Whenever you are in a car accident involving either property damage or personal injury, Georgia law provides that a driver is required to do the following things:

  • Give your name, address, and registration of the vehicle
  • Upon request, provide a driver’s license
  • Render reasonable aid to injured parties – such as transporting or making arrangements to transport a person to medical treatment if its apparent medical treatment is needed
  • Where person is unconscious, appears deceased, or is otherwise unable to communicate, you must make reasonable effort to ensure emergency medical service and police are contacted.

Under Georgia law, a driver involved in an accident must remain on scene until all four requirements are met. If a driver neglects one or more of the requirements, they can later be arrested and charged with the crime of Hit and Run.

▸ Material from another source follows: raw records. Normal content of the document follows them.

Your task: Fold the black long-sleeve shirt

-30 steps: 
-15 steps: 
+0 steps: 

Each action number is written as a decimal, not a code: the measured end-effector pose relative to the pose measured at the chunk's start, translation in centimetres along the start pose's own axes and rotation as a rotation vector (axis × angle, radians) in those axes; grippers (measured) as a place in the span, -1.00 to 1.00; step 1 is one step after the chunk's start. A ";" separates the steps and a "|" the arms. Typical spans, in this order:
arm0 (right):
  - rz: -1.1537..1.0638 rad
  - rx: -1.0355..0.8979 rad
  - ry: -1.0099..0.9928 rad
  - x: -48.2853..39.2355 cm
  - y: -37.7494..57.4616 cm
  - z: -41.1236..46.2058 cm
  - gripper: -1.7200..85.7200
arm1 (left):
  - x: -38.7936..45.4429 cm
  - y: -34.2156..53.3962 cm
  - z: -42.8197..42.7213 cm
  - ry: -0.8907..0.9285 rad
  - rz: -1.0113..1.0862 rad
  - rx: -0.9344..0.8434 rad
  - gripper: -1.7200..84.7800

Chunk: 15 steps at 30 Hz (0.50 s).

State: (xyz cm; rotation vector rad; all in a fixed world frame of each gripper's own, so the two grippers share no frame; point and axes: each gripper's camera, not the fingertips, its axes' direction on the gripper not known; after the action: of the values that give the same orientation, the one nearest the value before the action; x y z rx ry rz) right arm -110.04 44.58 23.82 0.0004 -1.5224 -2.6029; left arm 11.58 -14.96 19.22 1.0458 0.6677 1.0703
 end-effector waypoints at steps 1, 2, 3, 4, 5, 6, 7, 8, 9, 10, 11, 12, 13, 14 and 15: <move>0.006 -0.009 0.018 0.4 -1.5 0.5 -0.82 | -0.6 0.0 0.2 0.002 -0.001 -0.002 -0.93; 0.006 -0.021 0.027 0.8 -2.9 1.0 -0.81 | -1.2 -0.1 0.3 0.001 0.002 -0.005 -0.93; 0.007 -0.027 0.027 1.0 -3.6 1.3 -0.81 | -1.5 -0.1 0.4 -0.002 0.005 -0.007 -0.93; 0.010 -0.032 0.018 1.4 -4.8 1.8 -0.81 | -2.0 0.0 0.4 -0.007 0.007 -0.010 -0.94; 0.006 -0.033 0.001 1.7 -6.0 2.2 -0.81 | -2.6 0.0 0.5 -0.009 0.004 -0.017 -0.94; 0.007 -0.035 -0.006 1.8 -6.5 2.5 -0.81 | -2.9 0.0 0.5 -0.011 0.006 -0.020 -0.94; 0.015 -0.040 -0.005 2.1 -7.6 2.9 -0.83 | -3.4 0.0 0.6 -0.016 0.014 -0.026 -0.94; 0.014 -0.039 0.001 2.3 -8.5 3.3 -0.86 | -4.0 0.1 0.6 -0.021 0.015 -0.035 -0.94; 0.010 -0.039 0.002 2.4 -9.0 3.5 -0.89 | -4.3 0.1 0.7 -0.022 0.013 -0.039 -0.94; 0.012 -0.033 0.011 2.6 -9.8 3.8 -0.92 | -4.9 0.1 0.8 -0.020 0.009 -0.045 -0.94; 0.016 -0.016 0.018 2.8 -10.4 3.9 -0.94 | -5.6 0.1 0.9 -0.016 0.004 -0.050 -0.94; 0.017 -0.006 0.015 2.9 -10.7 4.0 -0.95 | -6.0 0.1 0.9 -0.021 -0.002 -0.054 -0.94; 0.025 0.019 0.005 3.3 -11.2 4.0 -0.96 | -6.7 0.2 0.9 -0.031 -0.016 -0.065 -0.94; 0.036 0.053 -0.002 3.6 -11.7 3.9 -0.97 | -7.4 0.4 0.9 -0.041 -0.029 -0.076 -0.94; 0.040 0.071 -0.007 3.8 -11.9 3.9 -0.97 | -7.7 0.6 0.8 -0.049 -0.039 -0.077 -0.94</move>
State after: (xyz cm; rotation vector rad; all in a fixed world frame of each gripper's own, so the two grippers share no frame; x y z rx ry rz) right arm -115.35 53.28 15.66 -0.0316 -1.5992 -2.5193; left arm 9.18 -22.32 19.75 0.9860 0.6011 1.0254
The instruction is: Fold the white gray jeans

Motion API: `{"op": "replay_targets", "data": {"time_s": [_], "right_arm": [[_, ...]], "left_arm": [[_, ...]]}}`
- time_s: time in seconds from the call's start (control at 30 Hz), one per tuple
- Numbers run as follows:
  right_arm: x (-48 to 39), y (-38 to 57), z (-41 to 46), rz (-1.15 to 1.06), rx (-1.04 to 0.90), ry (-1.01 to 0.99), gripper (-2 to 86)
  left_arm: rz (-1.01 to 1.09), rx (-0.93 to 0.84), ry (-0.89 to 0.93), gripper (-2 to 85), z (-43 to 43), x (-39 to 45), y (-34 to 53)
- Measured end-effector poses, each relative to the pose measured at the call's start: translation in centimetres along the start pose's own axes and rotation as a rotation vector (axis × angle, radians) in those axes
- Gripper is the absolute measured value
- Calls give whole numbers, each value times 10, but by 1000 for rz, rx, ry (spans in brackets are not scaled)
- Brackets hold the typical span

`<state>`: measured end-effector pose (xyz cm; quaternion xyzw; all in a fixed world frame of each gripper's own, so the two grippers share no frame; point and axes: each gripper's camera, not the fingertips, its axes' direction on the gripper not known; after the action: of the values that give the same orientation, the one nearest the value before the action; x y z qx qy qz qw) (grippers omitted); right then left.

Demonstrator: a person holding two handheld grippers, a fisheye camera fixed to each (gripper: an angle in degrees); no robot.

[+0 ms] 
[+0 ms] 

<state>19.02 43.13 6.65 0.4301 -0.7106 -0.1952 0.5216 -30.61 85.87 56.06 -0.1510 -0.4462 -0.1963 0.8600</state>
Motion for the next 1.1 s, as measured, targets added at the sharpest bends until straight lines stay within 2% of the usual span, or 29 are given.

Hit and Run under O.C.G.A. § 40-6-270 is one of the most serious traffic crimes to face. The Department of Driver Services classifies it as a “Major” violation which is in the same category of DUI, Vehicular Homicide, and Fleeing. Hit and Run can not only land you with probation and high fines, it will suspend your license, and can result in you facing jail time.

There are defenses to Hit and Run and ways to negotiate the case to significantly less serious offenses that will not result in jail or a suspended license. With experienced Georgia Hit and Run attorneys on your side, you can fight the case and keep your freedom and driving privileges. If you or someone you know has been involved in a Hit and Run, it is important to retain Hit and Run attorneys quickly. In some cases, an accomplished Hit and Run attorney can be proactive in negotiating lesser charges even before a surrender process. Call us today at 404-581-0999 for a FREE CONSULTATION with one of our knowledgeable Georgia Hit and Run attorneys.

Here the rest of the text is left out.